The next day, the world’s favorite Black gay troll Lil Nas X announced that he was “expecting” a little bundle of joy called MONTERO, his debut album. Two events, seemingly unrelated but ultimately tied together by what they reveal about our culture.

If nothing else, these two things reminded me that reproductive justice conversations are still based on bioessentialism, or the idea that a woman equals a vagina and a uterus and that reproductive issues are only women’s issues. My immediate response to both of these topics was pause.

When we say “abortion rights”, are we also including men and gender-diverse people that can give birth? Though cisgender women make up most of the population affected by this regressive abortion law, do the men and gender-diverse people also impacted not matter?

I can give birth, and many of my chosen brothers can too.
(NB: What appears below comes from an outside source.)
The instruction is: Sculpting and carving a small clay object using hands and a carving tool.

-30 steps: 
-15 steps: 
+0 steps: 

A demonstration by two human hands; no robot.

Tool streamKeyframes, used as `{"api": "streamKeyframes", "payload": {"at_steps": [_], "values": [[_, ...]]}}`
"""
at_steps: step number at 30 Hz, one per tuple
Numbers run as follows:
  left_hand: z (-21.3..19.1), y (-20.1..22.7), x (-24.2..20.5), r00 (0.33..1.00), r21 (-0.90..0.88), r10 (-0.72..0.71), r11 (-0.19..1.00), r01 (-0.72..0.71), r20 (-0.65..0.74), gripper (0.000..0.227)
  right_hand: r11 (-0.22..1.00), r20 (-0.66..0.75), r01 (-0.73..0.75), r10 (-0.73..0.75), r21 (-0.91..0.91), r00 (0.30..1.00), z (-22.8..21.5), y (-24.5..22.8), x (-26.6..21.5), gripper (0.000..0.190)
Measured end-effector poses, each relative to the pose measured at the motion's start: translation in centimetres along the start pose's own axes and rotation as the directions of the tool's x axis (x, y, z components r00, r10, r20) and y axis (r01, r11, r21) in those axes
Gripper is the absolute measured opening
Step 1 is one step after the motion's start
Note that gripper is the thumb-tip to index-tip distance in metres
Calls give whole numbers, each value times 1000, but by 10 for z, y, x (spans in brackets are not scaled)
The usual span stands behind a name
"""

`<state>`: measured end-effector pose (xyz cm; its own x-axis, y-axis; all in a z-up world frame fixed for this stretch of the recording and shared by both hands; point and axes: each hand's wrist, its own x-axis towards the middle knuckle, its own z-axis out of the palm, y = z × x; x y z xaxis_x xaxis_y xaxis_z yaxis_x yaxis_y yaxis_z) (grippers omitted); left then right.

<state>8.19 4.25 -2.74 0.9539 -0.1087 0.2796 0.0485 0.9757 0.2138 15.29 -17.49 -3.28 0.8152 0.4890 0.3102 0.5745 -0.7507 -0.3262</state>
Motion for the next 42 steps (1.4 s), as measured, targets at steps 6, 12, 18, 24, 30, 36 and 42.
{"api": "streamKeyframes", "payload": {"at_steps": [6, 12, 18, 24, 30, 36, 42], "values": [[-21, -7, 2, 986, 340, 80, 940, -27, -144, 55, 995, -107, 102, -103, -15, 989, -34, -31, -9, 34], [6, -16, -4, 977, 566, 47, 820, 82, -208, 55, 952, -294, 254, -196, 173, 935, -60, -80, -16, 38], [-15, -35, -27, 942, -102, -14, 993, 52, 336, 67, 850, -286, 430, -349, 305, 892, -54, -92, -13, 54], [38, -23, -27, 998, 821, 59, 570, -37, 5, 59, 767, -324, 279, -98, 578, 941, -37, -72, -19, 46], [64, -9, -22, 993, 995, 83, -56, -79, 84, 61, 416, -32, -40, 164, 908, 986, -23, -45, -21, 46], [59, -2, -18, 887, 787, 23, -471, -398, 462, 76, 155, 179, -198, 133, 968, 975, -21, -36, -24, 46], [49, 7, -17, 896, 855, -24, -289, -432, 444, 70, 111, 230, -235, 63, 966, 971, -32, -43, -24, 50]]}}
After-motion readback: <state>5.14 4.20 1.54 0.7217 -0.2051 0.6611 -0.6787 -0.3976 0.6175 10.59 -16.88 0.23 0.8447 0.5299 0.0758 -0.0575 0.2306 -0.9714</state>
With abortion rights conversations almost always starring cisgender women—will we always be an afterthought? Will I always have to correct people in the grocery store, in classes, and in social justice spaces too?

Pause. I don’t subscribe to the idea of Lil Nas X being transphobic. I do, however, think that he did not foresee the inevitable transphobia that would ensue online. It was lazy of him to not acknowledge trans men and transmasculine people in at least a tweet after his album announcement.

A man being pregnant shouldn’t be a shocking gag. It’s boring. James Charles, Arnold Schwarzenegger, and Billy Crystal all have done it, and people have made jokes about men doing seemingly “non-man” things (like Martin’s Sheneneh and the L-Word’s lesbian man) for decades.

Some assumed that Lil Nas X’s “pregnancy” was just clickbait. Others questioned whether he knowingly made a choice that referenced trans manhood. We’ll likely never know his motivations, but what we do know is that Lil Nas X is a hypervisible Black gay man and most of these critiques came from non-Black people. In most cases, the same level of critique that was thrown his way is not duly given to non-Black people. And because Black people of all genders define so much of pop culture, it’s low-hanging fruit to bash Black celebrities when they make lazy choices.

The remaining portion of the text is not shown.